A few months ago, Democrats had a commanding lead in a number of polls and talks of a Blue Wave had the GOP rattled. But a lot has happened these few months. A series of missteps, unforced errors, and flat out embarrassments and three weeks before the midterm elections, polls are skewing red.

Christine Blasey Ford was the October surprise that backfired and then blew up in a blaze of glory, while simultaneously doing the impossible — uniting the furthest regions of the right with the so called “establishment” who was leading the charge in ensuring Kavanaugh’s confirmation.

CNBC released a poll Tuesday openly questioning the likelihood of a Blue Wave. When you’ve lost NBC…

Mind you, NBC was the network that ran with an anonymous letter, reporting it as though a fourth Kavanaugh accuser had come forward, they interviewed Julie Swetnick, whose claims against Kavanaugh were hilariously debunked, and touted text messages (which they did not publish) between Ford’s associates as proof that Kavanaugh lied.

But back to the poll. Thanks to a strong economy, Democrats are highly unlikely to claim massive victory in three weeks.

With economic optimism soaring in the country, will Democrats be able to sweep to power in either house of Congress or will buoyant sentiment help Republicans keep hold of their Congressional majorities?

The latest CNBC All-America Economic Survey offers mixed signals, but leans against a wave Democratic election like that those that swept Republicans to power in 2010 and 2014.

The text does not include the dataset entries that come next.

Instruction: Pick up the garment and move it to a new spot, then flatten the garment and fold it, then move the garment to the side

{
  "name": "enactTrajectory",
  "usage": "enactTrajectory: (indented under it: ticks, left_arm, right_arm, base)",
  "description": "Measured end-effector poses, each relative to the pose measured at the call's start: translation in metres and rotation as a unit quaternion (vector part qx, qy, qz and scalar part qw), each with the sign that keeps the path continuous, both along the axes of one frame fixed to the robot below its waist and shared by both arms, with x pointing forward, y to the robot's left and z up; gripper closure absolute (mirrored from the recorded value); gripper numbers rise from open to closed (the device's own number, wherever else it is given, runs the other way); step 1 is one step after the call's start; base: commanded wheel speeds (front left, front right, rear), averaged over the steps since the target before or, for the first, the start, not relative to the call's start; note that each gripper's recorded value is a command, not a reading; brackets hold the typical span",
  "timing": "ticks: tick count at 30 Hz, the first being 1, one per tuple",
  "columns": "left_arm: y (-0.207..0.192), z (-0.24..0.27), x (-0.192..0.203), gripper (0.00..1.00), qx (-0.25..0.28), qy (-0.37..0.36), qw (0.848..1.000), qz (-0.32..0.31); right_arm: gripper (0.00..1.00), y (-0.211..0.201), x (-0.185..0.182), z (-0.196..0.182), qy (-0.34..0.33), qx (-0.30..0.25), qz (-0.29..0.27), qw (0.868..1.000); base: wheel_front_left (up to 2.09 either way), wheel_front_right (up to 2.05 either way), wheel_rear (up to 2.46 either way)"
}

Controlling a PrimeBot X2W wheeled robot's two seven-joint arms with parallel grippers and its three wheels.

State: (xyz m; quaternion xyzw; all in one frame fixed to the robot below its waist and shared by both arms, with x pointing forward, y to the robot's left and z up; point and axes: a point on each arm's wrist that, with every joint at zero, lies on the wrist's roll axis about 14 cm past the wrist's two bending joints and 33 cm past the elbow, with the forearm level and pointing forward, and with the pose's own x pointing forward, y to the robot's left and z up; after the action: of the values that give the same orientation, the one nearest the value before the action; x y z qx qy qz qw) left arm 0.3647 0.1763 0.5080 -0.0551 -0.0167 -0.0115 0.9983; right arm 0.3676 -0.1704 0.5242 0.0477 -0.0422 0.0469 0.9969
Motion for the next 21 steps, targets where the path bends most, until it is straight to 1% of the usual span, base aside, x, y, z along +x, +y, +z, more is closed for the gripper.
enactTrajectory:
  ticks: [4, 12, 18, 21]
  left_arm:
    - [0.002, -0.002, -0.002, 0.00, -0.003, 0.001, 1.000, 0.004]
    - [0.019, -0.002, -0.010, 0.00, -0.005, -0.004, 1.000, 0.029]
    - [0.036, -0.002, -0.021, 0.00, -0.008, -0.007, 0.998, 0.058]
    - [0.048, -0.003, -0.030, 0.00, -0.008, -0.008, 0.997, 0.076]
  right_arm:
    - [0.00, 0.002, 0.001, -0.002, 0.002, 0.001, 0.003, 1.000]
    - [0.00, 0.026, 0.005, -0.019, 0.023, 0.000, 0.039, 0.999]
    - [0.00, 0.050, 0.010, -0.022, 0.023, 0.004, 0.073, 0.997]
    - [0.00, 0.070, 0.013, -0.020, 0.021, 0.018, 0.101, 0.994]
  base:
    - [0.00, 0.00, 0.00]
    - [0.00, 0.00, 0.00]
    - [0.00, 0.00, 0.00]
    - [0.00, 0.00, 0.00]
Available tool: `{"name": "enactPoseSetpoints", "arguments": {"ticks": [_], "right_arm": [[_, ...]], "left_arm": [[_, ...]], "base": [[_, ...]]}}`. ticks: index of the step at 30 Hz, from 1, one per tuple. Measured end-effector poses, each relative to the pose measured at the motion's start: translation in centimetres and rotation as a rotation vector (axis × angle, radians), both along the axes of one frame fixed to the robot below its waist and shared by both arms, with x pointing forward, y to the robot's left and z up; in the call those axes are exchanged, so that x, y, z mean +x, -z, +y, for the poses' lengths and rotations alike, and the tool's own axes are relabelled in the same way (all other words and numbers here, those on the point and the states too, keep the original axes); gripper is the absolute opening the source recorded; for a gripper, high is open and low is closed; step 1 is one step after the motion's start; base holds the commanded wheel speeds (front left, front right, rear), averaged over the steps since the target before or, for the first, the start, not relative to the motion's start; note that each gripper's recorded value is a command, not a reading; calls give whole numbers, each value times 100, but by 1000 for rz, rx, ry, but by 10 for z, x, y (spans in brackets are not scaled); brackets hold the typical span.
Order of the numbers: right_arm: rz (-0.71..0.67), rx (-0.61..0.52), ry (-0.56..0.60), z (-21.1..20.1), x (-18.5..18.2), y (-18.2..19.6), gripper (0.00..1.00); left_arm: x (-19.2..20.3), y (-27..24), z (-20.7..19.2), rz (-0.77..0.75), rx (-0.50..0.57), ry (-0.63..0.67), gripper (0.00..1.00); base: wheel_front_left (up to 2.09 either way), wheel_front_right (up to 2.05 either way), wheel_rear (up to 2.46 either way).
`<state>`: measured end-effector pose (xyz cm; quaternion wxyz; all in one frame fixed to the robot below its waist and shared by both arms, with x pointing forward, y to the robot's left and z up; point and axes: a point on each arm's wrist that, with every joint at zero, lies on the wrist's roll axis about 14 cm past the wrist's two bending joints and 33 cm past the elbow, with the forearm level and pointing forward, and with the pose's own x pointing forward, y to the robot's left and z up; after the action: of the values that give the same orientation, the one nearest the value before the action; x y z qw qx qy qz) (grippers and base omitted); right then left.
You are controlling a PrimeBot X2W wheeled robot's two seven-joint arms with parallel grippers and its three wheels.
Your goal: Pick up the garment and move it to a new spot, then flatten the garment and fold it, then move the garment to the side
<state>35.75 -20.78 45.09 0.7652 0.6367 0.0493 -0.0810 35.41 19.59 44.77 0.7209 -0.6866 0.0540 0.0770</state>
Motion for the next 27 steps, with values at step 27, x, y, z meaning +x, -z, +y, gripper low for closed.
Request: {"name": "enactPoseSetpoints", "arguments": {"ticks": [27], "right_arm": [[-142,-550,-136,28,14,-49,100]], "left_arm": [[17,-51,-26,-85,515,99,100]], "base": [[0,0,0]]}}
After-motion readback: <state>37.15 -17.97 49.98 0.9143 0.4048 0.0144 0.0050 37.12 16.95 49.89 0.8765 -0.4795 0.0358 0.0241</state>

The poll of 800 Americans across the country, with a margin of error of 3.5 percent, found a six-point Democratic lead on the question of who voters will choose in the November congressional elections. The 42 percent to 36 percent margin is not far from what pollsters would expect given the greater percentage of Democratic registered voters.

“A six point differential is not something that’s going to cause a big electoral wave,” said Micah Roberts, the Republican pollster on the CNBC poll, a partner Public Opinion Strategies. “Economic confidence that people have among a lot of groups is providing a buffer” for Republicans.

Indeed, the poll found that 48 percent of the public is optimistic about the current economy and optimistic it will get better, the highest level in the poll’s 11-year history and more than double the 20 percent registered in the December 2016 survey. The poll, conducted Oct. 4th through the 7th, shows 83 percent of Republicans are optimistic but also 22 percent of Democrats and 40 percent of Independent voters.

To be sure, control of Congress is often decided by the sum of local issues and candidates rather than national sentiment. And this time, several special factors could have a big effect: including more open GOP seats, greater Democratic enthusiasm and millions of dollars of outside money flowing into contested seats. And a lot can change in the remaining weeks before the vote.

Still, Jay Campbell, the Democratic pollster for the survey and a partner with Hart Research Associates, is skeptical of a wave for the Democrats, saying the six-point advantage is “not enough to suggest this is going to be a massive wave election a la 2010.” Campbell did add that the survey found a large 17 percent of undecided voters who will be critical to the outcome.

Like many polls conducted for the 2016 elections, much methodology doesn’t consider shifting voting base.

In 2016, a substantial number of people, not youngsters, but middle-aged voters, showed up to vote for Trump. Many had never voted in an election before or hadn’t voted in decades. Those individuals were never considered in polling. Not to mention the number of Trump supporters who hesitate to express publicly their support for fear of retribution.

None of this is to say that the GOP can rest on its laurels headed into midterms, but barring some massive shift in political climate, Democrats may make electoral gains, but they’re likely to be much smaller than anticipated.